The scientist explained that universal vaccination would be “good” because it would provide very strong community resistance to severe local epidemics.

Bal added that vaccinating almost everyone would be a good thing in an ideal situation. However, strong safety data on pregnant women is not available for every vaccine, and most vaccines are not tested on children under 12 years of age.

“Therefore, direct recommendation for these categories of people is difficult to do. Although I believe that vaccines made using older platforms such as killed vaccines or pure protein vaccines compared to mRNA vaccines for example can be considered safe based on past experiences ” , she added.

Vaccines generate immunity by mimicking a milder form of an infection and helping the immune system “remember” the pathogen. They therefore contain part of an infectious agent capable of generating an immune response, such as viral genetic material, its RNA or DNA, or virus proteins which interact with human cells.

If there are vaccines, and if they can be paid for, it’s okay to aim for universal immunization, Bal said.

“Because when this level is reached, some people who have been vaccinated early may lose their immunological memory and become vulnerable again. We do not yet know how long vaccine immunity will last against SARS-CoV2, ”she added.

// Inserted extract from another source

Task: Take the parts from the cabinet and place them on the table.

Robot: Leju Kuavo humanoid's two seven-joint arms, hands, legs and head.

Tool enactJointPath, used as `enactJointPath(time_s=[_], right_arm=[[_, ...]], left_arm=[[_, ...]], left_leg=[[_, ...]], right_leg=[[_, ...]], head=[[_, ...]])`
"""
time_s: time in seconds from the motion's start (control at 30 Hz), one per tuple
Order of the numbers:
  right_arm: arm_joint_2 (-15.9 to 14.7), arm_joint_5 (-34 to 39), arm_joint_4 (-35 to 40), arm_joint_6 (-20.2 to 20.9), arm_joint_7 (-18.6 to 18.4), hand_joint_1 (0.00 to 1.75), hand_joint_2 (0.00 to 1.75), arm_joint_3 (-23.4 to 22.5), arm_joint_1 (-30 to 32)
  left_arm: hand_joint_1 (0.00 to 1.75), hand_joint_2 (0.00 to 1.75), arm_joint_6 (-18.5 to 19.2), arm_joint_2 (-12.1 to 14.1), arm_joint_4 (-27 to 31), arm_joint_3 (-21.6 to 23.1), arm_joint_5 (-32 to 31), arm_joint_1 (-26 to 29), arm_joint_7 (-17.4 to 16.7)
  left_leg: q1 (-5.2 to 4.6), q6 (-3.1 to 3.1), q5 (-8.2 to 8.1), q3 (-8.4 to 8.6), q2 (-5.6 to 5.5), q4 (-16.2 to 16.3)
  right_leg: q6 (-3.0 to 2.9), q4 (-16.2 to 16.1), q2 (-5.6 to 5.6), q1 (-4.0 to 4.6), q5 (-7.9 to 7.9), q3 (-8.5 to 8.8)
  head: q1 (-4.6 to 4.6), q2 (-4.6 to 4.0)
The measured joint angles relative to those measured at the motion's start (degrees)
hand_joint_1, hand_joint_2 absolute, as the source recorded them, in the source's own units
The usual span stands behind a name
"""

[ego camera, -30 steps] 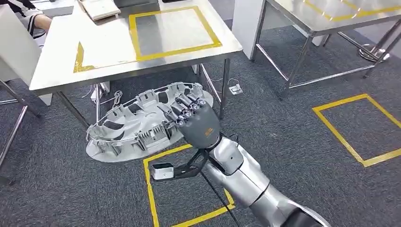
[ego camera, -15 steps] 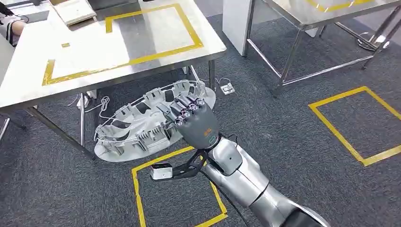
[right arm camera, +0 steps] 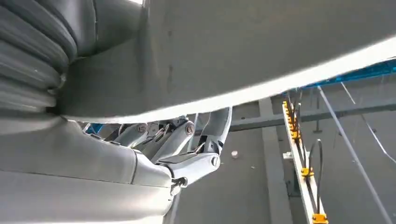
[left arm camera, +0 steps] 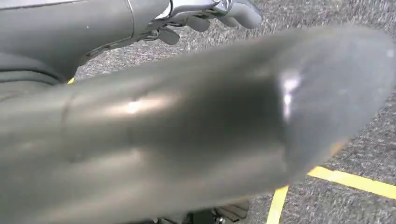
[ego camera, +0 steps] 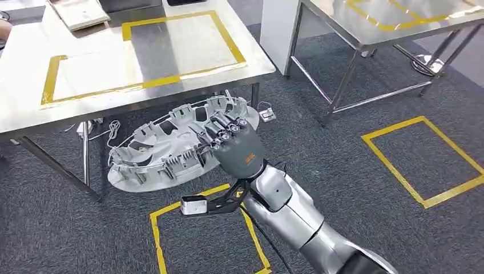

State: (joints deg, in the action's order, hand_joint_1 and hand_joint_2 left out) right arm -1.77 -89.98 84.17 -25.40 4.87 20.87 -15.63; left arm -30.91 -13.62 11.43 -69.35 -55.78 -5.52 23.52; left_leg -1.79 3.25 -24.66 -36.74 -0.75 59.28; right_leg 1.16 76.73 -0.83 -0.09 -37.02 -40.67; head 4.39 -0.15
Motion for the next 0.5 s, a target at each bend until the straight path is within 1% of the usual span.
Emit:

The two vaccines currently approved in India are Covishield, from the Oxford / AstraZeneca stable manufactured by Pune’s Serum Institute of India, and Covaxin, developed by Bharat Biotech, based in Hyderabad, in collaboration with the Indian Council for Medical Research and the National Institute of Virology (NIV).

On Monday, an expert panel from India’s Central Medicines Authority recommended approval of Russia’s Sputnik V for emergency use under certain conditions.